Unions destructors and GC precision

Paulo Pinto pjmlp at progtools.org
Tue Aug 14 23:02:54 PDT 2012


On Wednesday, 15 August 2012 at 05:10:02 UTC, Jonathan M Davis 
wrote:
> On Wednesday, August 15, 2012 07:02:25 Simen Kjaeraas wrote:
>> On Tue, 14 Aug 2012 22:32:58 +0200, Andrei Alexandrescu
>> 
>> <SeeWebsiteForEmail at erdani.org> wrote:
>> > On 8/14/12 3:25 PM, bearophile wrote:
>> >> D2 doesn't give you that restriction, and when an union 
>> >> goes out of
>> > 
>> >> scope it calls the destructors of all its fields:
>> > That's pretty surprising. "Major bug" doesn't begin to 
>> > describe it.
>> > 
>> > Unions should call no constructors and no destructors.
>> 
>> That means the default case is unsafe.
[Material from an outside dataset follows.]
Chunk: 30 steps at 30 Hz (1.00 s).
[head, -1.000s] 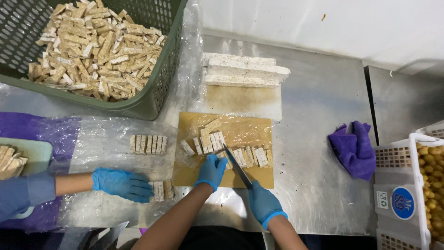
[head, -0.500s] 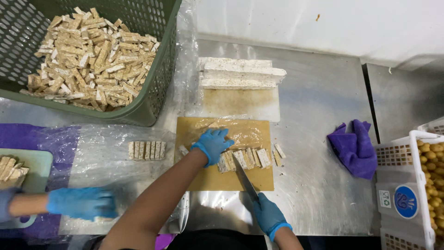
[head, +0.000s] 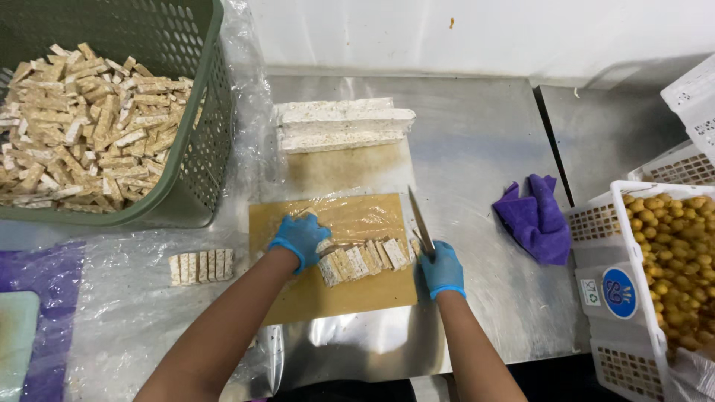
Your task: The person cuts long blocks of a white food product into small rectangular pieces with a knife on a cutting board, then transfers the cut pieces onto a tray and into a basket. They repeatedly take new blocks, slice them into rows, and move finished pieces aside.
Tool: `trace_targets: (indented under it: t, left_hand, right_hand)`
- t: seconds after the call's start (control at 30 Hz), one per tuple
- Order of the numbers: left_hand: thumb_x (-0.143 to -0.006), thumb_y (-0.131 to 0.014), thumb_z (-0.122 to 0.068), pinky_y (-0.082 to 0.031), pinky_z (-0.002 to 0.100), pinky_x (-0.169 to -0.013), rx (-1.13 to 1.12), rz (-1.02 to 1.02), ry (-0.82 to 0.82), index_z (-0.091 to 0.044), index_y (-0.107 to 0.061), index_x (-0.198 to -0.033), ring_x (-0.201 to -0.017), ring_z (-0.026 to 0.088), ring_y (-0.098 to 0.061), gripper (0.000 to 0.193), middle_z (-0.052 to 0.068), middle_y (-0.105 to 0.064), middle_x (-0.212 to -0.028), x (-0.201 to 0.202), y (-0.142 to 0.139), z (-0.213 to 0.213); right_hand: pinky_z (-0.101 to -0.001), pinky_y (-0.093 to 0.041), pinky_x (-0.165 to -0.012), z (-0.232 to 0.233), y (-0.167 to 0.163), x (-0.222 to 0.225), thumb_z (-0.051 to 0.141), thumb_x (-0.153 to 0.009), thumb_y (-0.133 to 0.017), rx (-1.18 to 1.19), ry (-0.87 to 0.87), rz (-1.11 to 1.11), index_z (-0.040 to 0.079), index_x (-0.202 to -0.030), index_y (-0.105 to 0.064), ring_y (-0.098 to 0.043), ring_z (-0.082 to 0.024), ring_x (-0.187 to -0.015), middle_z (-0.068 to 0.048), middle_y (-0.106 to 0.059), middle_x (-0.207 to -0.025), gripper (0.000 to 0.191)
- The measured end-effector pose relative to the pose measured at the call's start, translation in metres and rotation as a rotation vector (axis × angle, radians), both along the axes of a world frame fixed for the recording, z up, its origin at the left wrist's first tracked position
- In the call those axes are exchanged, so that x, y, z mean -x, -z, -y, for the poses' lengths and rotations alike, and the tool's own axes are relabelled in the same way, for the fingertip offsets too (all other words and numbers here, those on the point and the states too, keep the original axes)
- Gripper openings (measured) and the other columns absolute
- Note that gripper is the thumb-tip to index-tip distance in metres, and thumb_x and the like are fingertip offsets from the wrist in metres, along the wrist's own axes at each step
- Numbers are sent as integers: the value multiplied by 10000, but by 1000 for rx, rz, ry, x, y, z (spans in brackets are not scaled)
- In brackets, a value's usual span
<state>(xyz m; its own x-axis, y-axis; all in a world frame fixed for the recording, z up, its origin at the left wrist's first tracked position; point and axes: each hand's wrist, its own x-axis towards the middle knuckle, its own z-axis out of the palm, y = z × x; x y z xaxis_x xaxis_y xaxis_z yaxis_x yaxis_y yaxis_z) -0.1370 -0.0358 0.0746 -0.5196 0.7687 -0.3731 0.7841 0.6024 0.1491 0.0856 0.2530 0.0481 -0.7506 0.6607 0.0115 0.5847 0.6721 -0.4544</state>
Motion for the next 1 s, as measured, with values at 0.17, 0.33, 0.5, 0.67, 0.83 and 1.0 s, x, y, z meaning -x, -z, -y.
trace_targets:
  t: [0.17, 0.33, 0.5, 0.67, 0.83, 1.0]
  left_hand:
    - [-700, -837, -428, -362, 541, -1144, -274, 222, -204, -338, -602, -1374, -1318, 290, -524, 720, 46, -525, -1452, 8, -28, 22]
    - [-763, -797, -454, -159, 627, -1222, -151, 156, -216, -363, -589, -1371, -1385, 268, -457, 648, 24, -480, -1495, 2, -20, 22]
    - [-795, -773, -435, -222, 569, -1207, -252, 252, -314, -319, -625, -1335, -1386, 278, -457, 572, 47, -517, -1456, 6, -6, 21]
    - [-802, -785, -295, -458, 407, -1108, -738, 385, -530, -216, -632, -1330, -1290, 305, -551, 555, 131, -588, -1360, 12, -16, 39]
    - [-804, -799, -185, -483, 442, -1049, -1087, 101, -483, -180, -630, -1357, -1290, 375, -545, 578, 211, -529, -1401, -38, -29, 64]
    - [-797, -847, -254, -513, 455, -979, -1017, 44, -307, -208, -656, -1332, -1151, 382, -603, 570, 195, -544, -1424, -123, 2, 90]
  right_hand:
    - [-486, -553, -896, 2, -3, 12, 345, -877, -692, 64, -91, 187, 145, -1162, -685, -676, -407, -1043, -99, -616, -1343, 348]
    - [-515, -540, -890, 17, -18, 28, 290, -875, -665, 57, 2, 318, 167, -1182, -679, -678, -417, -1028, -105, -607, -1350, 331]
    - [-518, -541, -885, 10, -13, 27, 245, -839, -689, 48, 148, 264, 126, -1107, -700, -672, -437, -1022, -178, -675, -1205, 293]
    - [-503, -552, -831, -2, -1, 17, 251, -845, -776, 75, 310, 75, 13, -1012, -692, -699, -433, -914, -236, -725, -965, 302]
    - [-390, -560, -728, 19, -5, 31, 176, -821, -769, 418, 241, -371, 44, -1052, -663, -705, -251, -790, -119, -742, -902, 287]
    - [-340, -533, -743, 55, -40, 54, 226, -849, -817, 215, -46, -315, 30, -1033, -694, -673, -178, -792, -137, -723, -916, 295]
Should it also be an 
>> error
>> (or at least a warning) for a union containing types with 
>> destructors
>> or complex constructors not to have a defined 
>> constructor/destructor?
>
> I wouldn't expect unions to be considered @safe in the first 
> place. You're
> potentially reintrepreting one type as another with them. And I 
> would expect
> that anything in them is in the same boat that anything 
> initialized to void
> is. e.g.
>
> Type var = void;
>
> - Jonathan M Davis

I second this.

That is actually one of the reasons why most languages with GC, 
ban pointer
uses to unsafe sections, otherwise the GC would be very 
restricted in the ways it could work.

Same thing about unions, as you wouldn't know which 
pointer/reference is the active one without some kind of tagging.